New analysis shows online agents are on the ropes
TwentyCi, a provider of customer intelligence and consumer data, has shown that non-traditional agents – online and hybrid agents, typically with no physical office – now account for 8.3% of the housing market. Stripping out just the online agent data, it would seem they hold around 6% of the market.
Are we seeing a resurgence of online agents? The answer is a resounding no, because the top three online agents in real terms never make a profit, so it is shareholders buying the market.
To put it in perspective, the top three online brands are Purplebricks, YOPA and Strike. On paper, Purplebricks announced its first profit of £6.8 million in April 2021, but part of that figure was £2.2 million for selling off a related business in Canada.
Last year it lost £19 million, and the year before that £54.9 million, then £30.08 million the year before that and £3.01 million before that – so, all told, £107.1 million in losses. It kept going only by the good graces of the public and corporate investment piling in to keep the company solvent.
YOPA made losses of £17.8 million in 2019, and losses of £30 million in 2018, and we have yet to find out its profit and loss for last year as the accounting period has been extended. But, since its inception, over £65 million of investment has been pumped in to keep it afloat.
Strike made losses of £26 million and £18 million in the last two accounting periods and has burnt through over £60 million of investors cash to keep solvent.
Looking ahead, the slim profit made by Purplebricks may well go into the red as it is now ‘employing’ all of its ‘workers’ which will add an extra burden to its P&L. Also it may face a class action from former ‘workers’ looking for recompense, as they may have in fact been employed all along.

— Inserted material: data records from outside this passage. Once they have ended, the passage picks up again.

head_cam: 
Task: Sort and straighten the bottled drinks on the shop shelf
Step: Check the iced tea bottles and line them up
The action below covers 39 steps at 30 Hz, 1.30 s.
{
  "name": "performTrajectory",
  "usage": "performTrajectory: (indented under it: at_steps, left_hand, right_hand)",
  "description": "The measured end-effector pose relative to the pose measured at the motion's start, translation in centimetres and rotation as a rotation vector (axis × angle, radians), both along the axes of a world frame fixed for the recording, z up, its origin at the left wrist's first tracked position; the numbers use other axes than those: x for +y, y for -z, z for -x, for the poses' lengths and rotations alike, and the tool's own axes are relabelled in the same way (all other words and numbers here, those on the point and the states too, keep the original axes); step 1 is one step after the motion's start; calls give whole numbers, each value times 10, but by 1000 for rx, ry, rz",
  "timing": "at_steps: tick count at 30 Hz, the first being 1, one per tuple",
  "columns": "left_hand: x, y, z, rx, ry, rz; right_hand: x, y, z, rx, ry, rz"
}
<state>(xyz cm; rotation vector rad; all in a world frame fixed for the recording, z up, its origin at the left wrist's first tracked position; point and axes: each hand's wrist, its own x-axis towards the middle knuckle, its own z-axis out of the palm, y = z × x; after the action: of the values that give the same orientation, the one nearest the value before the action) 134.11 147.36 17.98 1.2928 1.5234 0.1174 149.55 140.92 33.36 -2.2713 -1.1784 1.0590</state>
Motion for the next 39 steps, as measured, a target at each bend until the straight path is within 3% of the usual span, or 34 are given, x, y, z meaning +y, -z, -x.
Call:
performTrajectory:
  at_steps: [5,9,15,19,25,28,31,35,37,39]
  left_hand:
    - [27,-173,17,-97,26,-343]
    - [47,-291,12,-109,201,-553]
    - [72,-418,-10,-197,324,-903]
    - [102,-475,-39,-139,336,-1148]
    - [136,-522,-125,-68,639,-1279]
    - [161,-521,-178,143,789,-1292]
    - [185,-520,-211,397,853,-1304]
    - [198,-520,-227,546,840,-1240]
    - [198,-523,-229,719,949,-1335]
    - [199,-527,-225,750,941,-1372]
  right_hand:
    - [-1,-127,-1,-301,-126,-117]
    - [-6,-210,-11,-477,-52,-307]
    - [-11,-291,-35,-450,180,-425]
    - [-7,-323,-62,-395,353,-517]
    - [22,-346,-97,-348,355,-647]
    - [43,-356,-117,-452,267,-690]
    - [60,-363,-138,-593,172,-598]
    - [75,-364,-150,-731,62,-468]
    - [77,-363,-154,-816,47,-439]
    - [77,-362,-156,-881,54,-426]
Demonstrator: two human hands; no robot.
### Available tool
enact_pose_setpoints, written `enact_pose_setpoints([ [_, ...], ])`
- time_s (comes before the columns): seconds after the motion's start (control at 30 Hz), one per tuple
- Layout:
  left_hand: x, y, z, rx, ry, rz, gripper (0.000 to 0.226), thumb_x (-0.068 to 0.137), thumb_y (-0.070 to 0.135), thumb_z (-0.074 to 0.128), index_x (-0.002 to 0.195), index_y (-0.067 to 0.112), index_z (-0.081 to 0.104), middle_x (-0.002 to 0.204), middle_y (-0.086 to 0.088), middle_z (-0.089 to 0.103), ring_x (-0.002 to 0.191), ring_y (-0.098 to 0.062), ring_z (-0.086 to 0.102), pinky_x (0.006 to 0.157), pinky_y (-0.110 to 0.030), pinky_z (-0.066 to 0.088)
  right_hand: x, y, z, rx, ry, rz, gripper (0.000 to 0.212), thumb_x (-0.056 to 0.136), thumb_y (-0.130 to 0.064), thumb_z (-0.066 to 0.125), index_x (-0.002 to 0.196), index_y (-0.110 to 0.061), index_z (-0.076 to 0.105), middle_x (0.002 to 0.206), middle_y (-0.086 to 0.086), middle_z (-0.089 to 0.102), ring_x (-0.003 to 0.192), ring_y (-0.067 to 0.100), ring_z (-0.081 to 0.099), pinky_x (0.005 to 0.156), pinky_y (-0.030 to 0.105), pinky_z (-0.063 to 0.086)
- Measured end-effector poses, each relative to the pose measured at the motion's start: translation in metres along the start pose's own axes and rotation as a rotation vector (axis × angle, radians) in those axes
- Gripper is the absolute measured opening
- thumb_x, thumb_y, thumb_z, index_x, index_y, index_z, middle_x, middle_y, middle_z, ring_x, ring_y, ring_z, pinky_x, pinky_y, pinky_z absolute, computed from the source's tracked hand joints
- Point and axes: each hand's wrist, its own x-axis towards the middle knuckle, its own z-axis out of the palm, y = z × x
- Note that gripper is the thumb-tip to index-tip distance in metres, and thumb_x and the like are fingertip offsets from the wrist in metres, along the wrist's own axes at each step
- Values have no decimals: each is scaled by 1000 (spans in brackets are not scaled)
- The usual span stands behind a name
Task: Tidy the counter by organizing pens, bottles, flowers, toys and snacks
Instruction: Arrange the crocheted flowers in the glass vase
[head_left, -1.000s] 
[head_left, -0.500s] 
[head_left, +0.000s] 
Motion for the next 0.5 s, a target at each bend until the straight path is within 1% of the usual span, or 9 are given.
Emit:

When the backers of YOPA or Strike call it a day and refuse to support the multi-million losses by throwing millions of further investment into a lost cause, the online agents will close their digital doors.
For Purplebricks, which is listed on the AIM and has a major shareholding by Axel Springer, the German publishing group, the story may play out differently. There may be a pivot in the model.
One of the most stunning facts is that the online agents have a very small number of employees; one, for instance, has fewer than 150 and yet it still turns in a multi-million loss. How can this be? Especially as there are no physical offices, rents, rates, utilities and other commercial costs, the reason, the outrageously high cost of the capture of new clients and the huge digital and marketing spend to keep the brand in peoples’ minds.
As TwentyCi put it in their analysis: “With many sectors and categories having seen a significant shift online during the pandemic the estate agency sector has not followed suit with a relatively low and slow rate of growth persisting.”
My thoughts are that the public does want a choice that is an alternative to the slow, paper-based traditional agents, but it is time to go back to the drawing board and build an online model that utilises the technology of 2025 and does property in a modern way, not badly replicate the traditional style of agency that prevails at present.
Zoopla announces strongest housing market for 14 years
Zoopla, the second-largest property portal has announced in its most recent analysis that it expects the HMLR will show that 1.5 million people bought a property in 2021. This is significant, as typically in recent years the figure has been nearer the one million mark. A marked uptick in movers.
The pandemic and remote working, plus of course the SDLT holiday, has meant that buyers and sellers have been very active. In a piece written for Zoopla by Nicky Burridge, further detail is fleshed out on what may be ahead in 2022:
22% of people currently want to move, significantly higher than the usual 5% in a normal market
Annual house price growth was 6.6% at the end of September but is expected to slow to 3% in 2022
Nicky Burridge also said: “The end of the stamp duty holiday has failed to dampen demand from potential buyers, which is up 30% on the five-year average. Thanks to the tapering-off period at the end of the holiday, the anticipated ‘cliff edge’ is nowhere to be seen and the pandemic-induced boom still has further to run. Homes collectively worth £473 billion will be sold this year, that’s up £95 billion on the number of offers accepted in 2020.
“However, the level of activity is expected to slow next year as the market faces a number of headwinds.”
Adding to this analysis, Richard Donnell, executive director of Zoopla said: “The impact of the pandemic on the housing market has further to run but at a less frenetic pace. We expect the momentum in the market to outweigh some emerging headwinds from higher living costs and the risk of higher mortgage rates.
“The latest data shows a turning point in the rate of house price growth, which we expect to slow quickly with average UK house prices up 3% by the end of 2022.”